Sunday, February 25, 2007

A little bit of poetry for the masses

I wanted to add more to this, so I'm going to put up my poetry as well.

Collide©

I watched you from across the room as I worked on some papers. You brought work with you this weekend and locked yourself in the office. Taking a break, I rub my strained eyes and continue watching you. Things between us are so strange. We're agreed to things I’m not sure I even wanted. Yet there seems to be something that always pulls at me about you.

Something inside my heart and my mind that burns for you. The intensity of it is sometimes too much to bear. You keep to yourself about the other half of your life, and I tell you everything about myself. You know more about me than sometimes I even care to know. Yet a part of me feels I don't know you at all.

You're quiet demeanor is completely different than anything I've ever expected. Drifting through the house are the sounds of Howie Day. Appropriate it seems, the consistent strumming of his guitar speaking deep inside me as I continue watching you. Trying to figure out the mystery of you, not so much how to get in but how to be at least closer than I am now.

You look up at me and smile, and that shiver courses through me. That chemistry between this is first a small spark and manages to burn me alive.

I can feel from the far distance your hands moving over my body. You took time to know me and yet you still seem to reveal a secret I had locked away every time. The words you speak to me softly as you slowly rouse me to excitement in your arms. The way your body feels entering mine as I plead for you every time. From this distance, just looking into your eyes, I can feel us moving together in passion.

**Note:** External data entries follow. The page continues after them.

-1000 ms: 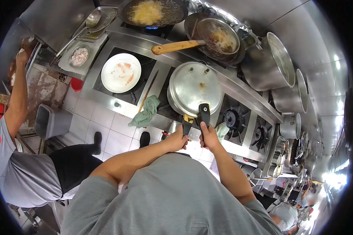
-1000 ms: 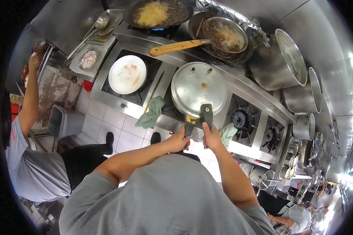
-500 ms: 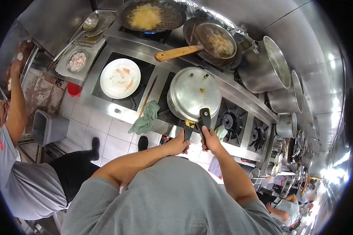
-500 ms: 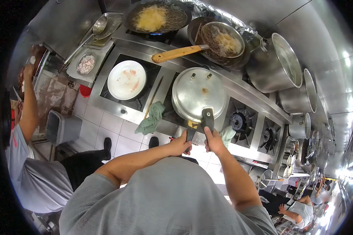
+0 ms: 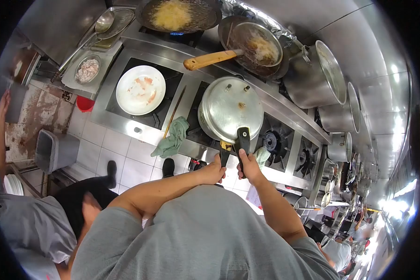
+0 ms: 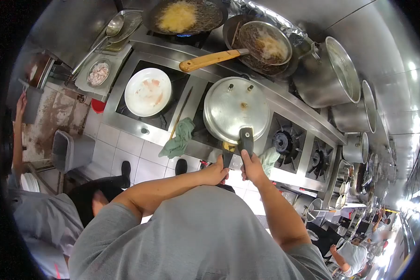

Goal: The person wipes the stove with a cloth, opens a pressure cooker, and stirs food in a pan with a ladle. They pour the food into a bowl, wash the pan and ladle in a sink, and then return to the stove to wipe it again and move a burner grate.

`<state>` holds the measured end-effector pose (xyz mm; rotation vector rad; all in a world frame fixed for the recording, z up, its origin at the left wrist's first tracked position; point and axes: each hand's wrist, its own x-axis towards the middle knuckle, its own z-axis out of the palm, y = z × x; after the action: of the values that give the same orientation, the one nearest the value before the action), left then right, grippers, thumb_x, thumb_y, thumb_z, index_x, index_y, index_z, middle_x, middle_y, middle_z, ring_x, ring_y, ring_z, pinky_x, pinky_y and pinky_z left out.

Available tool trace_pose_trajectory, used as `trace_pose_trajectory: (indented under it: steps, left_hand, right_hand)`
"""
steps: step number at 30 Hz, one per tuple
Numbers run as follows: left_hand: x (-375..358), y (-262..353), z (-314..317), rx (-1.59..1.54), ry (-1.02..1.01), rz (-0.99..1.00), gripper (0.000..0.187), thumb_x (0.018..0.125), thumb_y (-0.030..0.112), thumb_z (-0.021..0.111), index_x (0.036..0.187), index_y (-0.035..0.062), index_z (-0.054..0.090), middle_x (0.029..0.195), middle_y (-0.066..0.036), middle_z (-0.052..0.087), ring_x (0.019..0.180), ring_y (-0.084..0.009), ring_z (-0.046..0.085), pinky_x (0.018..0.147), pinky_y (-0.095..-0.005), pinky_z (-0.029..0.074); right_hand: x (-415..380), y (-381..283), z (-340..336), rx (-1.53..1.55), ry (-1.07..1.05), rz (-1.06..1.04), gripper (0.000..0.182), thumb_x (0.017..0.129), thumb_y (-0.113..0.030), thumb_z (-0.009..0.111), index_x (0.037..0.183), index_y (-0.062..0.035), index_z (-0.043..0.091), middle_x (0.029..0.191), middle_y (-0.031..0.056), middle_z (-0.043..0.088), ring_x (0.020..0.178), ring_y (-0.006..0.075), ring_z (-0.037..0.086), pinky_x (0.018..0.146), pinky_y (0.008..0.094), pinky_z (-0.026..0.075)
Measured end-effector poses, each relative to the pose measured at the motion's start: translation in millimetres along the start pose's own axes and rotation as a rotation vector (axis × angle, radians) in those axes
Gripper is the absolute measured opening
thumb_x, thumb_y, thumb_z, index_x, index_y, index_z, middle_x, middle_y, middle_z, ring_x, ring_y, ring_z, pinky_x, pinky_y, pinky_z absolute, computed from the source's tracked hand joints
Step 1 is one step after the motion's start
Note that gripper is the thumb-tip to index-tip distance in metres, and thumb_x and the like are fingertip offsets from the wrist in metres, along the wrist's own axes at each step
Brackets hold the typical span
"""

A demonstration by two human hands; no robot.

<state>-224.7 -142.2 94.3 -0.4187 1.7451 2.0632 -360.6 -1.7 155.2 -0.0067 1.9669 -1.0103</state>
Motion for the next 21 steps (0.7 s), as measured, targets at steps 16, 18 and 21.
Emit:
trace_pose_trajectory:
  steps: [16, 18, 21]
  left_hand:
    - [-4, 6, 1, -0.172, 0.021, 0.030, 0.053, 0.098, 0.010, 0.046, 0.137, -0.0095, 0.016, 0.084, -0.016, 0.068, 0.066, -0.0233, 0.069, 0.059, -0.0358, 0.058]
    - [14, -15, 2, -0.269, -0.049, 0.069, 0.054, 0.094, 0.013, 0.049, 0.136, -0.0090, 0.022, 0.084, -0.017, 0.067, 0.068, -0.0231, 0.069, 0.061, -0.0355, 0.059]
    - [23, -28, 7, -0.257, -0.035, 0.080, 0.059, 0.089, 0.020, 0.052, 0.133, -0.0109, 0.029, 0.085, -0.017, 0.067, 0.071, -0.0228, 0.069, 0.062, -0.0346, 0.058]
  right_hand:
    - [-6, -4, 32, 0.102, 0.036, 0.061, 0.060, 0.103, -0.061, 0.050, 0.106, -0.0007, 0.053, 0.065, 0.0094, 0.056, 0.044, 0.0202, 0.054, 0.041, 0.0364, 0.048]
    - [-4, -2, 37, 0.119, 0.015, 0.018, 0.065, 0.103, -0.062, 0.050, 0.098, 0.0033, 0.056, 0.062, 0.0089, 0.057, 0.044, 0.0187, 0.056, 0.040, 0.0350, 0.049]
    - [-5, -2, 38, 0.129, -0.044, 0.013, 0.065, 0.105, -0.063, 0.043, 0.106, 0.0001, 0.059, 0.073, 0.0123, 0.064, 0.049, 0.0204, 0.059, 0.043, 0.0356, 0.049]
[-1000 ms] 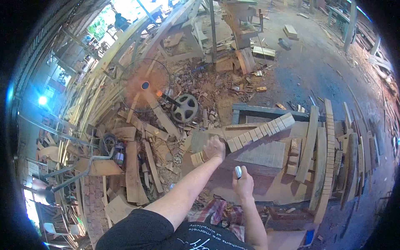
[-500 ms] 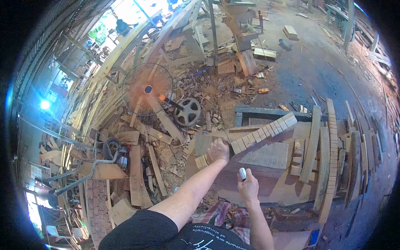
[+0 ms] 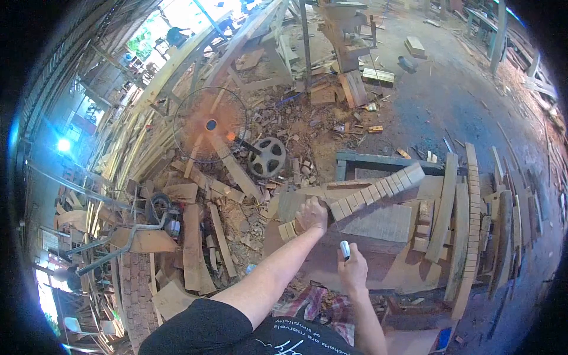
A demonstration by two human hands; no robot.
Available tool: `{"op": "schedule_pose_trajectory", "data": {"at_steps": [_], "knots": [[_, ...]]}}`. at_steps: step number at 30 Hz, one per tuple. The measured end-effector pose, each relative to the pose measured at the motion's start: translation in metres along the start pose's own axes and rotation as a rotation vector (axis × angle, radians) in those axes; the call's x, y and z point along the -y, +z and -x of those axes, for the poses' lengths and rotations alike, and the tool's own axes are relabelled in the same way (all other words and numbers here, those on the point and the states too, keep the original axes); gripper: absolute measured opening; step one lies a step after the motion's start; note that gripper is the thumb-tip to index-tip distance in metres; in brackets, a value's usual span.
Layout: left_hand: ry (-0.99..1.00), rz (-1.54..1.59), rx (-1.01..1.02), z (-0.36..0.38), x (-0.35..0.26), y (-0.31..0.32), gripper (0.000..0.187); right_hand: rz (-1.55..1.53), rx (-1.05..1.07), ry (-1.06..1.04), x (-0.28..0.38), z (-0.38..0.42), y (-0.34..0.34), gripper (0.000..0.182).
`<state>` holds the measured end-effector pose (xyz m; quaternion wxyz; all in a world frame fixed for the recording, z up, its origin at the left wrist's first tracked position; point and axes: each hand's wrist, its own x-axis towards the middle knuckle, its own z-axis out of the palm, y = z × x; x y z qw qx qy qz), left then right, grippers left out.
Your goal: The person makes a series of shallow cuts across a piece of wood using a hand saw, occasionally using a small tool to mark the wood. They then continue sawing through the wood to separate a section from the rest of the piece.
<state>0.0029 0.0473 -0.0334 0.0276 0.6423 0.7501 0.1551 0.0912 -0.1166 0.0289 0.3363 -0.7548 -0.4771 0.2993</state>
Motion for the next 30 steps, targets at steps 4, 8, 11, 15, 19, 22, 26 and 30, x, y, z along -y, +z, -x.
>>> {"op": "schedule_pose_trajectory", "data": {"at_steps": [4,8,11,15,19,22,26,30], "knots": [[-0.021,-0.014,0.088,-0.007,-0.004,-0.016,0.021,-0.081,-0.005,0.023,-0.004,0.045,-0.022,0.021],[-0.021,-0.014,0.080,-0.004,-0.002,-0.008,0.021,-0.065,-0.046,-0.024,-0.002,0.010,-0.001,0.020],[-0.021,-0.045,0.075,-0.005,0.001,-0.001,0.020,-0.020,-0.026,-0.059,-0.001,-0.016,0.009,0.021],[-0.021,-0.047,0.075,-0.005,-0.003,-0.007,0.020,-0.045,-0.017,-0.025,-0.006,0.023,-0.012,0.021],[-0.016,-0.052,0.098,-0.005,-0.002,-0.010,0.019,-0.039,0.070,0.053,-0.012,0.044,-0.029,0.022],[0.005,-0.049,0.057,-0.005,0.000,-0.004,0.018,-0.017,-0.026,-0.056,-0.012,-0.006,0.010,0.022],[0.018,-0.047,0.011,-0.003,0.003,0.000,0.018,-0.002,-0.014,0.011,-0.002,-0.004,0.004,0.022],[-0.012,-0.023,0.068,-0.007,-0.004,-0.012,0.020,-0.010,0.034,0.020,-0.008,0.034,-0.022,0.021]]}}
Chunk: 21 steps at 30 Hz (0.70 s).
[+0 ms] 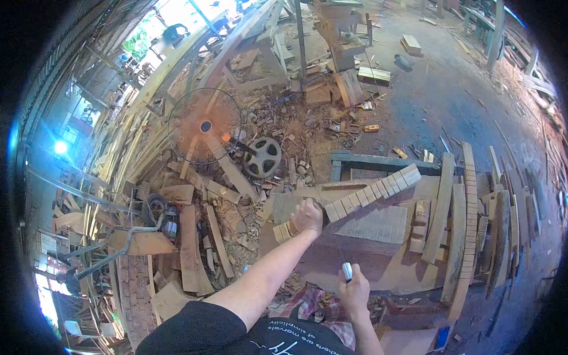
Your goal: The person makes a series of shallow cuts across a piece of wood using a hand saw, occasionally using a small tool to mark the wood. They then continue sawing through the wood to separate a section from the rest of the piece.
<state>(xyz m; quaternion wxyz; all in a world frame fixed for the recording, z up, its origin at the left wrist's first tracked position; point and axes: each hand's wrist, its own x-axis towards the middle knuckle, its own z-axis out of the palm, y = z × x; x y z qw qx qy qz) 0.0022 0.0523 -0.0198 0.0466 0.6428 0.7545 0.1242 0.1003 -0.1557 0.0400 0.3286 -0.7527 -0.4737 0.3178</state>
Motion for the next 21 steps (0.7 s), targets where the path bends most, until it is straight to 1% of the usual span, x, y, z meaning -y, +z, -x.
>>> {"op": "schedule_pose_trajectory", "data": {"at_steps": [2,4,5,9,11,14,15,17,19,21], "knots": [[-0.003,-0.009,0.018,0.003,-0.001,-0.002,0.021,0.004,0.021,0.017,-0.002,0.001,0.003,0.021],[-0.004,-0.001,0.013,0.004,0.002,0.008,0.022,-0.006,-0.042,-0.017,0.006,-0.032,0.021,0.021],[-0.002,0.004,0.002,0.002,0.005,0.011,0.022,0.055,-0.062,-0.041,0.004,-0.046,0.032,0.020],[0.006,0.002,-0.006,0.004,0.004,0.012,0.023,0.001,-0.020,-0.010,0.007,-0.036,0.018,0.020],[-0.014,-0.010,0.045,0.000,0.005,0.010,0.021,0.037,-0.023,-0.033,0.011,-0.013,0.008,0.022],[-0.013,-0.012,0.038,0.001,0.002,0.005,0.022,0.043,-0.034,-0.011,-0.005,0.000,0.013,0.022],[-0.014,-0.015,0.043,0.003,0.003,0.006,0.022,0.043,-0.031,-0.007,-0.004,-0.008,0.017,0.022],[0.003,-0.037,-0.017,0.002,0.003,0.008,0.024,0.061,-0.072,-0.057,0.002,-0.040,0.031,0.022],[0.008,-0.043,-0.029,0.000,0.006,0.011,0.024,0.035,-0.042,-0.042,0.002,-0.049,0.032,0.023],[0.020,-0.043,-0.024,0.002,0.005,0.012,0.024,0.019,-0.015,-0.010,0.003,-0.041,0.027,0.023]]}}
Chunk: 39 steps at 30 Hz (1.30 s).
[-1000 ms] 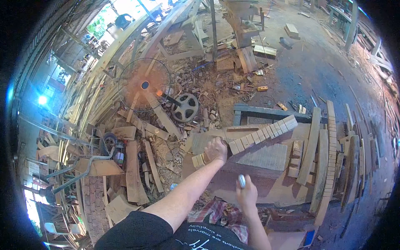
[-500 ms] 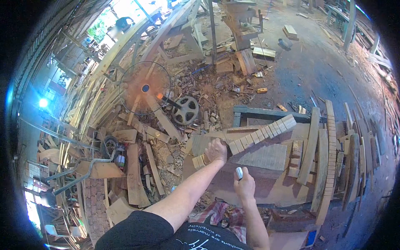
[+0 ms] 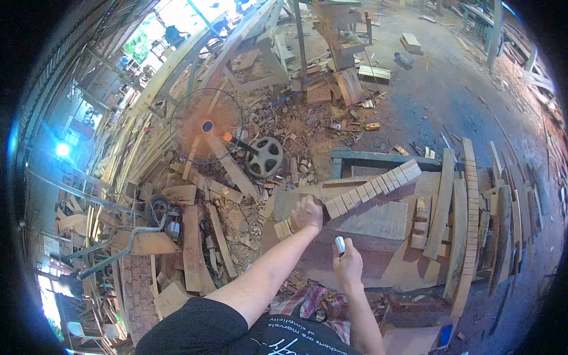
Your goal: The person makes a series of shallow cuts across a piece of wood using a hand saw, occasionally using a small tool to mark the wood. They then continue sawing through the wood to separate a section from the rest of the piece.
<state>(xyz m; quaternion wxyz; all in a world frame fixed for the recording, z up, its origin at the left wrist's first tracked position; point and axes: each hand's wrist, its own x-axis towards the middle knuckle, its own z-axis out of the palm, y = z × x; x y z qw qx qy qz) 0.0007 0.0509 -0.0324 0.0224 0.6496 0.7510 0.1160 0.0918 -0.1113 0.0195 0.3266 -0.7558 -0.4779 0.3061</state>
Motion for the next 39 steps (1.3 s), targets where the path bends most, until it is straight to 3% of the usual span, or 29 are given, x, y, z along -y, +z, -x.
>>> {"op": "schedule_pose_trajectory", "data": {"at_steps": [5,10,16,23,30,34,39], "knots": [[-0.024,0.006,0.084,-0.002,-0.004,-0.016,0.023,-0.043,-0.012,-0.011,-0.009,0.051,-0.027,0.023],[-0.014,0.029,-0.003,-0.001,0.001,-0.001,0.023,0.006,-0.033,-0.004,0.012,-0.009,-0.004,0.021],[-0.036,0.038,0.018,-0.004,-0.002,-0.004,0.024,-0.017,0.000,-0.001,0.005,0.039,-0.033,0.022],[-0.018,0.023,-0.046,-0.002,0.001,0.003,0.022,-0.025,0.008,-0.022,0.003,-0.009,-0.006,0.024],[-0.048,0.010,0.072,-0.004,-0.002,-0.008,0.024,0.004,0.037,0.043,-0.001,0.040,-0.028,0.023],[-0.038,0.022,0.021,-0.002,-0.004,-0.009,0.022,0.039,-0.030,-0.037,0.000,0.000,-0.002,0.021],[-0.048,0.022,0.019,-0.003,-0.002,0.000,0.021,-0.027,-0.035,-0.038,0.004,0.014,-0.016,0.022]]}}
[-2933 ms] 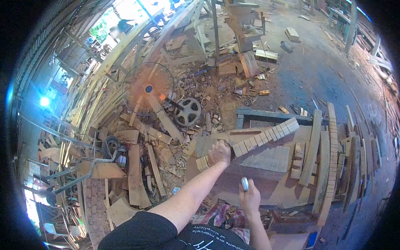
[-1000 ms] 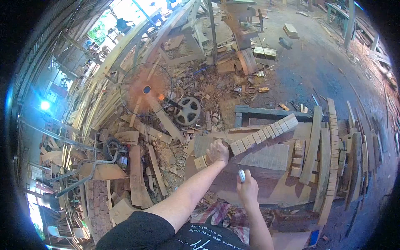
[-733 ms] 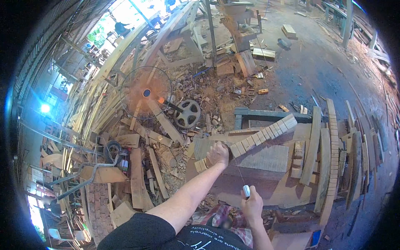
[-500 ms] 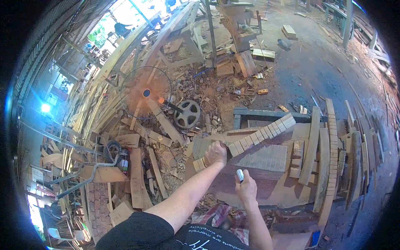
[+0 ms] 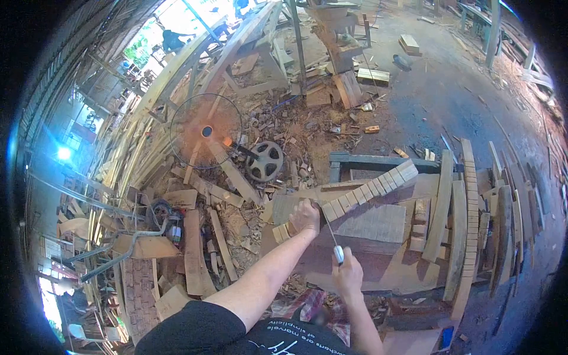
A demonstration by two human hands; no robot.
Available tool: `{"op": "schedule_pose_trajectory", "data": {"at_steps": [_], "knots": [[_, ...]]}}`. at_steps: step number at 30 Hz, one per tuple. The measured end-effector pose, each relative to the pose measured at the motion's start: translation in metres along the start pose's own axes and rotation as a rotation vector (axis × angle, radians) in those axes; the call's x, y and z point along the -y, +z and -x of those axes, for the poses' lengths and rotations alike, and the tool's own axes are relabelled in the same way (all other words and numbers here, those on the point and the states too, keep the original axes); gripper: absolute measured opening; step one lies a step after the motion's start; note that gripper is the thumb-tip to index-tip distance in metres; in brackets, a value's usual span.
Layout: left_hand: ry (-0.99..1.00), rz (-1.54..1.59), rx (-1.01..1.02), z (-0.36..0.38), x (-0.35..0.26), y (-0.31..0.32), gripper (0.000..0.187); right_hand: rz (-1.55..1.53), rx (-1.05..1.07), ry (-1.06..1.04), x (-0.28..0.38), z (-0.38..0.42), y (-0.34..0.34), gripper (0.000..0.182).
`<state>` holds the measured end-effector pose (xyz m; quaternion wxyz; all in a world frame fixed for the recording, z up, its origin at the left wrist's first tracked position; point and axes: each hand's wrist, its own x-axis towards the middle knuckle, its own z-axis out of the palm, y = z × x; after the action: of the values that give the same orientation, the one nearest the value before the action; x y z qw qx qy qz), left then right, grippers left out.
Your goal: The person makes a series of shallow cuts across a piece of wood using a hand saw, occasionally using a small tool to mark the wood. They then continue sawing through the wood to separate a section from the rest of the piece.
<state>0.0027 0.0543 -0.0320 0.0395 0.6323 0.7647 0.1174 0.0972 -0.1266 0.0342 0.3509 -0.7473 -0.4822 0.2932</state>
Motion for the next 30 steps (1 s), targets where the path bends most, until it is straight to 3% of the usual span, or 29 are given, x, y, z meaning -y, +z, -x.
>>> {"op": "schedule_pose_trajectory", "data": {"at_steps": [4,10,12,14,17,23,30], "knots": [[-0.006,-0.015,0.024,0.000,-0.001,-0.008,0.021,0.001,0.020,0.034,-0.012,0.028,-0.008,0.023],[-0.004,0.021,-0.021,-0.001,0.003,0.002,0.024,0.000,0.040,0.028,-0.010,-0.023,0.018,0.022],[-0.009,0.033,-0.046,0.003,0.000,0.003,0.023,0.007,0.024,0.012,-0.012,-0.006,0.008,0.022],[-0.029,-0.021,0.069,-0.001,-0.001,-0.007,0.023,0.005,0.013,-0.017,-0.014,0.022,-0.007,0.022],[-0.013,0.004,0.028,0.002,-0.003,-0.012,0.023,-0.021,0.114,0.081,-0.023,0.049,-0.026,0.022],[-0.038,-0.022,0.025,-0.002,-0.002,-0.005,0.021,0.007,0.030,0.016,-0.005,-0.028,0.015,0.020],[-0.003,-0.025,0.005,0.001,0.003,0.000,0.023,-0.034,0.060,0.021,-0.019,0.040,-0.020,0.022]]}}
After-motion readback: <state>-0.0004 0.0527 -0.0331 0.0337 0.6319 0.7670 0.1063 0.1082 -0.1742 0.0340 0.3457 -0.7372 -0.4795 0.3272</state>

You stand and walk towards me extending out your hand. I put my hand in yours and immediately our lips fuse together in heated ardor. Leaning back on the table, the music drifting through the house, the tone of our coupling is different. It isn't frenzied or hurried. Slow and sensual exploration greets us both as we find the parts we know guarantees pleasure. This time though our collision together is a slow melding instead of a violent explosion.

Closing my eyes, I sigh as you remove my panties and slide into my body. That euphoria I can only feel in your arms wipes the doubt away. The doubt of our relationship, the doubt of how I’m viewed in your eyes disappears. The slight discomfort of your body sliding into mine brings reality and truth to the forefront. You move inside me not seeking a rhythm for yourself but trying to find one for the both of us to follow. You lead me in our ecstasy and I can only follow.

Gripping on to you tightly, you move me gently with your thrusts. I bite my lip as my heart beats things I can't speak just yet. Scared of truly letting you see the last part of me, a part I’ve never bothered revealing before. You kiss my lips softly, asking me to let go. I keep biting my lip holding on to the last thread of courage I can. Gently sucking on my bottom lip you coax me to relax as you soothe the mark my teeth left. Leaning forward you move deeper, whispering in my ear how much you care about me.

Unable to keep the secret from you, I quietly let the tears fall down my face and whisper my love for you in your ear. Why now am I trusting you with all of me but couldn’t before I don’t know. You whisper back as you continue moving inside me.

As my walls crumble in your arms, you tighten your grip on my body as your lips take mine again and you release inside my body. Following your lead I follow you over the precipice holding you tightly against me.

Pulling back away from me, we stare at each other breathless, beads of sweat covering our bodies. You leave gentle kisses on my lips and continue staring at me.

I am completely speechless as I realize that somewhere along those moments in your arms; something broke in me and changed in you.